• _What to work on_
Going through the entries below, tally the lines that hold the word "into" and state the result alone.

• _Data provided_
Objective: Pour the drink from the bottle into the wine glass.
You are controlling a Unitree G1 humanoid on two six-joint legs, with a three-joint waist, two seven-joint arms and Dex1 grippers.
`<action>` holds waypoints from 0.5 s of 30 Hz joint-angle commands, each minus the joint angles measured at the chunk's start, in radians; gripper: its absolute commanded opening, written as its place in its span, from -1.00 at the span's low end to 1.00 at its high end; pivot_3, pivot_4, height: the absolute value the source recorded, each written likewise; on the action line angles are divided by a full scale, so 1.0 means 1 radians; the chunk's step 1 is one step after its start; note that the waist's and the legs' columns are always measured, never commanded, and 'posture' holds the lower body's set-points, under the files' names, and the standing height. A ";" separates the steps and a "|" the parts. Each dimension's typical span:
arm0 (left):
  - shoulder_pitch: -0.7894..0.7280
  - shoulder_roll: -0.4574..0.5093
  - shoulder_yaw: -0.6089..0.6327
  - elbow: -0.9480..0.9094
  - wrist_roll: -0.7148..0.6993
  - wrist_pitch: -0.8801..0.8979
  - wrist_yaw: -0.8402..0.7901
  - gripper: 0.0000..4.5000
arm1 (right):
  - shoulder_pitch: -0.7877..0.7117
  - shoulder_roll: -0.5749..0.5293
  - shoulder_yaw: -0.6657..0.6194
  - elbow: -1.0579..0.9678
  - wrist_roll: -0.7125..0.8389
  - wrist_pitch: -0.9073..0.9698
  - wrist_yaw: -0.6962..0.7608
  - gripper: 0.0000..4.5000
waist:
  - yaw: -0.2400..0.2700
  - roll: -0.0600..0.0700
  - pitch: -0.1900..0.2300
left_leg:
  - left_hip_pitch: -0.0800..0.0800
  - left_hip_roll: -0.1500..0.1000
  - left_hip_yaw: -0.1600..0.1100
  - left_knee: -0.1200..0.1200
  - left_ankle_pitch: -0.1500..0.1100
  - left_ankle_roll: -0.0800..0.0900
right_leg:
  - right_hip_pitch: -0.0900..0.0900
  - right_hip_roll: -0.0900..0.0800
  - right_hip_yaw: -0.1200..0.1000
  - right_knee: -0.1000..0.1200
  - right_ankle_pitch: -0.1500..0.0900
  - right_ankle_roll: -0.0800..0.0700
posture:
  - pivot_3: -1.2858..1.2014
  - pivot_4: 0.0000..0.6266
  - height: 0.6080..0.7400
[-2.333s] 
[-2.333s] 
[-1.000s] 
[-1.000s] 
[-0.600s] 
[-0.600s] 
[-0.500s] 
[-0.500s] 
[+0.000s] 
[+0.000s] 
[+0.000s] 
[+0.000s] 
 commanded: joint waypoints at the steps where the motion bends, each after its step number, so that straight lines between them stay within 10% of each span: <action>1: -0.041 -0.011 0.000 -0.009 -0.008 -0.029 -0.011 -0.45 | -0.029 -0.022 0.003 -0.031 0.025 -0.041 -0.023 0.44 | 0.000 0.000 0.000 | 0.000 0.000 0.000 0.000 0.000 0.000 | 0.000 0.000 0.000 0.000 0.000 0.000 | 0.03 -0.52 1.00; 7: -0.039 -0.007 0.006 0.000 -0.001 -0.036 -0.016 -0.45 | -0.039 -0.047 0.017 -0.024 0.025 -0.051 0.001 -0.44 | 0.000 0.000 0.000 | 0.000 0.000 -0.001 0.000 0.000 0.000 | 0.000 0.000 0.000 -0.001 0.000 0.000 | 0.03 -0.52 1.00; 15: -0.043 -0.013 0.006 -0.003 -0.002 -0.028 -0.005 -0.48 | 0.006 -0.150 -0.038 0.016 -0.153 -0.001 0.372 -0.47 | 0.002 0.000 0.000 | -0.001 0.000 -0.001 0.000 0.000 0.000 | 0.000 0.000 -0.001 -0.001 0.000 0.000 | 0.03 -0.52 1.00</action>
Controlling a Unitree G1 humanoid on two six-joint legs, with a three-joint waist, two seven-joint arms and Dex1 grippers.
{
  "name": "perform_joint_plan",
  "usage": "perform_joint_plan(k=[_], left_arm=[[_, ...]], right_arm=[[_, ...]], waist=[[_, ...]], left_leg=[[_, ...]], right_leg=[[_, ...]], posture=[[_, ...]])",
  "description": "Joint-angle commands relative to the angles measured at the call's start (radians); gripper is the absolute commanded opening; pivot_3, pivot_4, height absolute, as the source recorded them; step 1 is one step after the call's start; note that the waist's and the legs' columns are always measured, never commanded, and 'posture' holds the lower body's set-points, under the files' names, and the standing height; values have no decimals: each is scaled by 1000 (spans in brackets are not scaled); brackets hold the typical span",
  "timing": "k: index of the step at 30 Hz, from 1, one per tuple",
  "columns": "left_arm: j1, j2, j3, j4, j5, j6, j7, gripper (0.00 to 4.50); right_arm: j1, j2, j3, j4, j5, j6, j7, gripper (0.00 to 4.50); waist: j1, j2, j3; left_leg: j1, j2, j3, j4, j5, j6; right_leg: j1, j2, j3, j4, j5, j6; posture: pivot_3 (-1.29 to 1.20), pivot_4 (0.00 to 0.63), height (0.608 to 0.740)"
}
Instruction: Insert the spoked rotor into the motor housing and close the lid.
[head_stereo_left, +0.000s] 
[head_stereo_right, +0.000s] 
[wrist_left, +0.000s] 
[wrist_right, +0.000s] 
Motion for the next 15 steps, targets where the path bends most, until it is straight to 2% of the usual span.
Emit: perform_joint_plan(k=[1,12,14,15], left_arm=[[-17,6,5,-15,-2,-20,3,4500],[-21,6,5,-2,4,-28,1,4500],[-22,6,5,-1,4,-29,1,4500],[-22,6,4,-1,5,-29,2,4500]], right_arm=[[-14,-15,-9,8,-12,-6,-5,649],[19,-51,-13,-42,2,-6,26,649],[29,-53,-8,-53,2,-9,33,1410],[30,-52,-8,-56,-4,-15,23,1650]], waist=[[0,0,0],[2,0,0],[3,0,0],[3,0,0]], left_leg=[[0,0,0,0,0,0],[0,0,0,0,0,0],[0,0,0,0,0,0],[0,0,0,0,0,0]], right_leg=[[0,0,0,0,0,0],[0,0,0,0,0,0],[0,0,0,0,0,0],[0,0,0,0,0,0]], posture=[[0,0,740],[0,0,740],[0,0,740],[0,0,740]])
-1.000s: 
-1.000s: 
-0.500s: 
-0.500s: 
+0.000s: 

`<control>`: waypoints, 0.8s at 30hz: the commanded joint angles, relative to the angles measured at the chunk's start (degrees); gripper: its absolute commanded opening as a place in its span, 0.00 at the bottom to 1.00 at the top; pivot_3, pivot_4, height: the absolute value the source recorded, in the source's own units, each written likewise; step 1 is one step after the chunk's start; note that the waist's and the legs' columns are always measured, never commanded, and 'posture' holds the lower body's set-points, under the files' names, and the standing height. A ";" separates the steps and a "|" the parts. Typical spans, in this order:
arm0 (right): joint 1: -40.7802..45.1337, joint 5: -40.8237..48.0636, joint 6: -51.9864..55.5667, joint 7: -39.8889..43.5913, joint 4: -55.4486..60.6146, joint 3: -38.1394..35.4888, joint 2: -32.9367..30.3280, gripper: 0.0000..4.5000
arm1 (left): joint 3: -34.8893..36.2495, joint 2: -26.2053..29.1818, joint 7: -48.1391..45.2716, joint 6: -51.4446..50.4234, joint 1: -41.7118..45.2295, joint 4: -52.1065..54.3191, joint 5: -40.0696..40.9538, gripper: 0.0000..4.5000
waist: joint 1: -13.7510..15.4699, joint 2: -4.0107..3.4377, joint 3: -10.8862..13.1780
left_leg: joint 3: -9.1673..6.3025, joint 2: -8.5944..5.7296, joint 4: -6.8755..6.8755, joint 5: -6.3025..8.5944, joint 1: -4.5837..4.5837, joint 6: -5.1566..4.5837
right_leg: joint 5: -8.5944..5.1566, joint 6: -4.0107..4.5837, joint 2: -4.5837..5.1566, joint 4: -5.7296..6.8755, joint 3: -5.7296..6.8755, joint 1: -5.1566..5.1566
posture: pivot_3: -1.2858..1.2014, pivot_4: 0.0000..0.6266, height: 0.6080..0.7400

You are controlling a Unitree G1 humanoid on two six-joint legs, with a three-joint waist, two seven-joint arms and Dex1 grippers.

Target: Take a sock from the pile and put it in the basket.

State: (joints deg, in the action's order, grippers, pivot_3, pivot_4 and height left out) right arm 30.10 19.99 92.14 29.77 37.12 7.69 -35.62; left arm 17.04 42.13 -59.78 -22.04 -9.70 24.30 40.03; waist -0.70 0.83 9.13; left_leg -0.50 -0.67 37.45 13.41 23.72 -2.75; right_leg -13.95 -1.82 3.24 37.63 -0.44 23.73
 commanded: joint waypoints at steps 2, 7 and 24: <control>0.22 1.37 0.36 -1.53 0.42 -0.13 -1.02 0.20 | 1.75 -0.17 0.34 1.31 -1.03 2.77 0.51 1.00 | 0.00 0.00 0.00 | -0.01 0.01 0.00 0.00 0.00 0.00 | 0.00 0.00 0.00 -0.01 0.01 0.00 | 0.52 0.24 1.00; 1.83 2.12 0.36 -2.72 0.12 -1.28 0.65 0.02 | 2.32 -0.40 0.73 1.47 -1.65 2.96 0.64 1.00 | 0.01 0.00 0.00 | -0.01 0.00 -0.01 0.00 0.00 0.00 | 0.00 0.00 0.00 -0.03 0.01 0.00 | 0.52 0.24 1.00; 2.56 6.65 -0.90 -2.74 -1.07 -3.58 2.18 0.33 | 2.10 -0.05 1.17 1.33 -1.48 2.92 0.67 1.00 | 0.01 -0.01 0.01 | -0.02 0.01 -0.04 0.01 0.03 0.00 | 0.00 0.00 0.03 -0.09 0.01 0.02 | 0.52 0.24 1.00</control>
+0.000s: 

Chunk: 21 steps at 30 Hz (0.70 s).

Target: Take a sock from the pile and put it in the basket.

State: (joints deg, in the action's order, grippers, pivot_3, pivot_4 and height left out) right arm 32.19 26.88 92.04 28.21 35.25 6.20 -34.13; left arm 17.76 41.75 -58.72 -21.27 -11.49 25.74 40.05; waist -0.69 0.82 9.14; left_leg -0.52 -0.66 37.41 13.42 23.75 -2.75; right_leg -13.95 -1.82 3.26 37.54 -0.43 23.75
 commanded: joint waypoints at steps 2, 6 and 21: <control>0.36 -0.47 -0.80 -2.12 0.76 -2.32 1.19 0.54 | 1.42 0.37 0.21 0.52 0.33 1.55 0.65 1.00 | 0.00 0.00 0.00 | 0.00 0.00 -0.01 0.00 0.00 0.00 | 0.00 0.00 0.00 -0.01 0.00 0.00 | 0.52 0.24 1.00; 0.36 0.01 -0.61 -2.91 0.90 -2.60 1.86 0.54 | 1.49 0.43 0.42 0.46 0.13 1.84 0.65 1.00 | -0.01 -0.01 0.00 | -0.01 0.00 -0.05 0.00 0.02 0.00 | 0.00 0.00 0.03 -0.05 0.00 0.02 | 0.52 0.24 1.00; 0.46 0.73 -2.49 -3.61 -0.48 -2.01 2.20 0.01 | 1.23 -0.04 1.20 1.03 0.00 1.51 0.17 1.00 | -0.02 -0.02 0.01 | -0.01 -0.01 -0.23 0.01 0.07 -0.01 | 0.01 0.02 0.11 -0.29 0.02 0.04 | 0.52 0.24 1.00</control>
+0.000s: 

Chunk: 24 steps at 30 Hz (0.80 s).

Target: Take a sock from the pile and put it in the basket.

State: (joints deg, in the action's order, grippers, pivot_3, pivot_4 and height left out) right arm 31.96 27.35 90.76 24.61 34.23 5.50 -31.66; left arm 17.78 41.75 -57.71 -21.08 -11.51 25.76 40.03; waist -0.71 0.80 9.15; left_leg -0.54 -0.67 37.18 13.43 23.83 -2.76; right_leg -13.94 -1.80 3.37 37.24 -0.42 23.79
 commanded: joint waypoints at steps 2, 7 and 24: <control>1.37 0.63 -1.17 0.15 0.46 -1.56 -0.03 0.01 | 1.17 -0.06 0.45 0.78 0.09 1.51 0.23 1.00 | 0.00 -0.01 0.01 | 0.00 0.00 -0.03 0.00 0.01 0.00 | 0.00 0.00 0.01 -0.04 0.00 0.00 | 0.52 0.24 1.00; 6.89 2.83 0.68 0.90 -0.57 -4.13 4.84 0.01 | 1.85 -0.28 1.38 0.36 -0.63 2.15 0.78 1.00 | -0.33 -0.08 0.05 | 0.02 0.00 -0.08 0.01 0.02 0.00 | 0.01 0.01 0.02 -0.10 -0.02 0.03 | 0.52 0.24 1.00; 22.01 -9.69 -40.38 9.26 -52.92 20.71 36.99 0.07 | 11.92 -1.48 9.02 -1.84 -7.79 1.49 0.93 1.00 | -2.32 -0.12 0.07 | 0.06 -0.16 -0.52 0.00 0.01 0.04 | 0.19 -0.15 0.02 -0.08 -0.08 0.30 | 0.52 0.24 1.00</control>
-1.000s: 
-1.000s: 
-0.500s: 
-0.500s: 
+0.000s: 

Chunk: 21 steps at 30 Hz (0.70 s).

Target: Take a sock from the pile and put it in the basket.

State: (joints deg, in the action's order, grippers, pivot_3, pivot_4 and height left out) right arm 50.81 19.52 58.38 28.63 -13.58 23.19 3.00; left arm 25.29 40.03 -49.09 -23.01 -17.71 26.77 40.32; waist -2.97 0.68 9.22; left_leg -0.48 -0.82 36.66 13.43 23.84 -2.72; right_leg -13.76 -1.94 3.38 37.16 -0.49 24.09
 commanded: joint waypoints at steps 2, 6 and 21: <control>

• _Task solution_
2